I admit that it's a bit of an abuse to use HTTP 500 but I don't know of another decent status code we could use.

I know some people use HTTP 420 for this sometimes (which is an undefined HTTP status code.) "  Maybe we could use "HTTP 420 Dude, not cool!"


Brian Hawkins

unread,
Mar 25, 2015, 7:11:02 PM3/25/15
to kairosd...@googlegroups.com
This is interesting.  We use nagios and have written perl code (gah!) to query and return 0,1 or 2 to nagios for an alert.

I could see this as a potential plugin.

Brian

Kevin Burton

unread,
Mar 25, 2015, 7:35:41 PM3/25/15
to kairosd...@googlegroups.com
wouldn't the JSON query need to be changed?  That seems like core... 

I like the idea of being able to use anything to alert against.  I might just take this and make a servlet on our end that forwards the queries (for now).

Kevin

Brian Hawkins

unread,
Mar 26, 2015, 10:07:59 AM3/26/15
to kairosd...@googlegroups.com
Plugins can add additional api endpoints.  You could add a plugin that adds /alert that does what you describe.

Brian

Loic Coulet

unread,
Mar 26, 2015, 2:40:33 PM3/26/15
to kairosd...@googlegroups.com
Yep, adding API endpoints via plugins is incredibly easy and we made extensive usage of it.

Your design leveraging Jersey + Guice is terribly efficient for implementing powerful add-ons.

BTW, Kevin, this idea sounds very interesting to me.

Kevin Burton

unread,
Mar 26, 2015, 5:13:05 PM3/26/15
to kairosd...@googlegroups.com
Maybe it's /alert with a query param which is just encoded JSON and a range.min and range.max parameters.. 

Unfortunately, I don't think I have time in the short term to implement this properly but maybe sometime this month.

Derek Farren

unread,
Mar 31, 2015, 3:17:23 PM3/31/15
to kairosd...@googlegroups.com
This is actually what I use kairosdb for. I have a machine learning algo written in Python that looks for anomalies in real time. It also infers the underlaying graph that relates all timeseries in kairosdb.

Erol Merdanović

unread,
May 11, 2015, 4:00:19 AM5/11/15
to kairosd...@googlegroups.com
Hi all

How would you implement this? Should datapoints be stored in memory as a queue? Every new datapoint removes the last one and then calculates avg/sum...?  Right now I get data chunks every 5 minutes, but I want to improve this to 5 seconds. I cannot run query to retrieve datapoints every 5 seconds (multiply this with 100 alerts) because sooner or later it will fail under load.

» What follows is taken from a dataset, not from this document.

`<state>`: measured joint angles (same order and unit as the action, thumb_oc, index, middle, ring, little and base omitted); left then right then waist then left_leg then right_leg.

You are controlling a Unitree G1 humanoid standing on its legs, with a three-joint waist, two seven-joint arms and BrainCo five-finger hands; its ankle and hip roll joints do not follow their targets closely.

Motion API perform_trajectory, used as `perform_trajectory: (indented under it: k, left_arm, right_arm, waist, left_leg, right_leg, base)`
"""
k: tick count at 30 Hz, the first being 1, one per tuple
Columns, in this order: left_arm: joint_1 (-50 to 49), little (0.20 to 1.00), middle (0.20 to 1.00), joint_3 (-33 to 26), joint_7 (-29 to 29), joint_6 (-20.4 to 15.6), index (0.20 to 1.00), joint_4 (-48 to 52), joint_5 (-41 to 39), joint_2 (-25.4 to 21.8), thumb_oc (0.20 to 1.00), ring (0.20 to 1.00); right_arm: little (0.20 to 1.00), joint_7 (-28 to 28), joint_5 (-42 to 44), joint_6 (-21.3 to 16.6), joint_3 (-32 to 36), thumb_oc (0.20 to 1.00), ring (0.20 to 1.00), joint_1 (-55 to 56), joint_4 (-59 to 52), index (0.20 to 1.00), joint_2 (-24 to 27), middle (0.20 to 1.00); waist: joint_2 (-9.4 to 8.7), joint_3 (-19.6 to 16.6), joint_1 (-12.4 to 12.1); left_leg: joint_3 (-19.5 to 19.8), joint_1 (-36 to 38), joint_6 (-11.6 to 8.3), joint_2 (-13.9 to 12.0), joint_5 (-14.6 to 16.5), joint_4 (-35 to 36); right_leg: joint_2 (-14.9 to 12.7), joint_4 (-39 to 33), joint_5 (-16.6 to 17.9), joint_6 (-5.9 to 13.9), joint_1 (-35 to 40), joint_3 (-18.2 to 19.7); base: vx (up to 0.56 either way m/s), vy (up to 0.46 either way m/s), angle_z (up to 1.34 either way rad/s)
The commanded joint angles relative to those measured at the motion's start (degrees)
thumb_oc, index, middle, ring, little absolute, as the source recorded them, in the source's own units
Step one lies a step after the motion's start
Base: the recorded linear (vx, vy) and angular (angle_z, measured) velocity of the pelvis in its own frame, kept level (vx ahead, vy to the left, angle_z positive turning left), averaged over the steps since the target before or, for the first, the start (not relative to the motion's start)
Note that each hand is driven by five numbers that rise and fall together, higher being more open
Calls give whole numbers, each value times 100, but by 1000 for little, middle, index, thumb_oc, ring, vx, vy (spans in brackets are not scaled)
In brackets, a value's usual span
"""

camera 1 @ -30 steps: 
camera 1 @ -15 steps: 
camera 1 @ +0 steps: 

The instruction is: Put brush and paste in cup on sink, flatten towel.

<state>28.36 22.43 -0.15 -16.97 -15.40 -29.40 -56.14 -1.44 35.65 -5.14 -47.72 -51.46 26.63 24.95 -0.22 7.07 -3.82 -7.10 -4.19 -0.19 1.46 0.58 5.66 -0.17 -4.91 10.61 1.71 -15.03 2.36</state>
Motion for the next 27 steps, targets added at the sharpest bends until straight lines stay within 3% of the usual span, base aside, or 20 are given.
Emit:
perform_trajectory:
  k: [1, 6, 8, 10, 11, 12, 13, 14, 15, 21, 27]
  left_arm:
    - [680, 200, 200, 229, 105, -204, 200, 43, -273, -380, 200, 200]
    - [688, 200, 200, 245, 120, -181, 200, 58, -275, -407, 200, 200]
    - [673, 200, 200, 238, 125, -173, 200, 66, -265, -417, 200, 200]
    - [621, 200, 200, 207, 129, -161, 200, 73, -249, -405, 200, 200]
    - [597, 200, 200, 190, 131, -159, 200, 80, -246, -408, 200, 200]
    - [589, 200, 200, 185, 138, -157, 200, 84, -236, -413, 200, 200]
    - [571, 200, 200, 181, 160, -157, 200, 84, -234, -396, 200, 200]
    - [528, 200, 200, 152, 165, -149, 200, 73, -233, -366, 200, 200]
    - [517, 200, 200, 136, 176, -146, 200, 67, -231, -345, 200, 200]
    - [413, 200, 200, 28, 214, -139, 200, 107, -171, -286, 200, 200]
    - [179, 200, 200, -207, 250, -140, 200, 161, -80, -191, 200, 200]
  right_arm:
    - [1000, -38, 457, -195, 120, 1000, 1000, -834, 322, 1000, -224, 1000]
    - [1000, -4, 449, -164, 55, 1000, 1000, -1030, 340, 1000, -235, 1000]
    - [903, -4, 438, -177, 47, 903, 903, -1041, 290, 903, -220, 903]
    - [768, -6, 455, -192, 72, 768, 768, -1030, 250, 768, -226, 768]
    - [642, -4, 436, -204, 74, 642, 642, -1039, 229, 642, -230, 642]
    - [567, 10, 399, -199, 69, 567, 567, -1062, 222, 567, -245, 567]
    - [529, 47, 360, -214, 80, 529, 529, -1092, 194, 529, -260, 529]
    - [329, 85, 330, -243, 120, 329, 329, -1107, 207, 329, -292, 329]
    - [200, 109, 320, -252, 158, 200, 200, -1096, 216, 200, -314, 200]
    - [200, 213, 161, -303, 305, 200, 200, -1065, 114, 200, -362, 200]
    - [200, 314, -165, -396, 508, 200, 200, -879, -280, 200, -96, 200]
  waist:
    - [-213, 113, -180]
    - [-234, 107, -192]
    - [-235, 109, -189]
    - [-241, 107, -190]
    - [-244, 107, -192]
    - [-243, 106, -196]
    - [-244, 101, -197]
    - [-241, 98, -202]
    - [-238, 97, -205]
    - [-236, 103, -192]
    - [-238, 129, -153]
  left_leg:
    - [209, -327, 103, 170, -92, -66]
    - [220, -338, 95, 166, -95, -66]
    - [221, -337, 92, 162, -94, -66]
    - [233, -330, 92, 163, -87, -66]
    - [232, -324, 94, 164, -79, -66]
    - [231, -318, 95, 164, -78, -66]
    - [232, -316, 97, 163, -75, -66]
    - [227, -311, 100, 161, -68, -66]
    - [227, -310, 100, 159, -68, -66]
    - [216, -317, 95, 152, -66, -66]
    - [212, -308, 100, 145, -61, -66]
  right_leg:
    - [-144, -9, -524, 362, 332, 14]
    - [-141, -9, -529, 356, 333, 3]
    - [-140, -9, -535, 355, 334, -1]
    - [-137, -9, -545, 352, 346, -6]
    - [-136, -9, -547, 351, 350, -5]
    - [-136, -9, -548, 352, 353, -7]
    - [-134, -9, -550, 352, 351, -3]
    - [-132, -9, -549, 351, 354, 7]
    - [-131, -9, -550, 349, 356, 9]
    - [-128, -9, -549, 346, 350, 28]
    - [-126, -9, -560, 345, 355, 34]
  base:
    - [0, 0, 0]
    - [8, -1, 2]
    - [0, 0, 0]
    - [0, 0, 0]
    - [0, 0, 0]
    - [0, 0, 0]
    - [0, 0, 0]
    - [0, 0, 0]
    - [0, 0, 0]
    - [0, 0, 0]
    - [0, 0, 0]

Can someone please share the simple idea of implementation? In my custom logic, I define which tag to monitor, comparer, duration (start=now-duration, end=now). I could use some background processing (akka) to load datapoints for each alert and store in some queue. When new datapoints come, I just remove datapoints where datapoint.time < now-duration. Then I calculate avg.

Does this makes sense? I'm only worried that I would be loading too much datapoints in memory. Max duration is 1 week, so 1 week of datapoints (every 5 seconds) means around 120k records.

Lance N.

unread,
May 23, 2015, 7:30:27 PM5/23/15
to kairosd...@googlegroups.com
This is very clever! I haven't followed closely, but does KairosDB support scripting language plugins like JS? That (with a SecurityManager object!) would be the general-purpose way of handling this use case.

Raz Baluchi

unread,
May 24, 2015, 11:45:26 AM5/24/15
to kairosd...@googlegroups.com
Wouldn't it be best to integrate KairosDB with something like Bosun? 

Bosun is a time series alerting framework developed by Stack Exchange. (bosun.org)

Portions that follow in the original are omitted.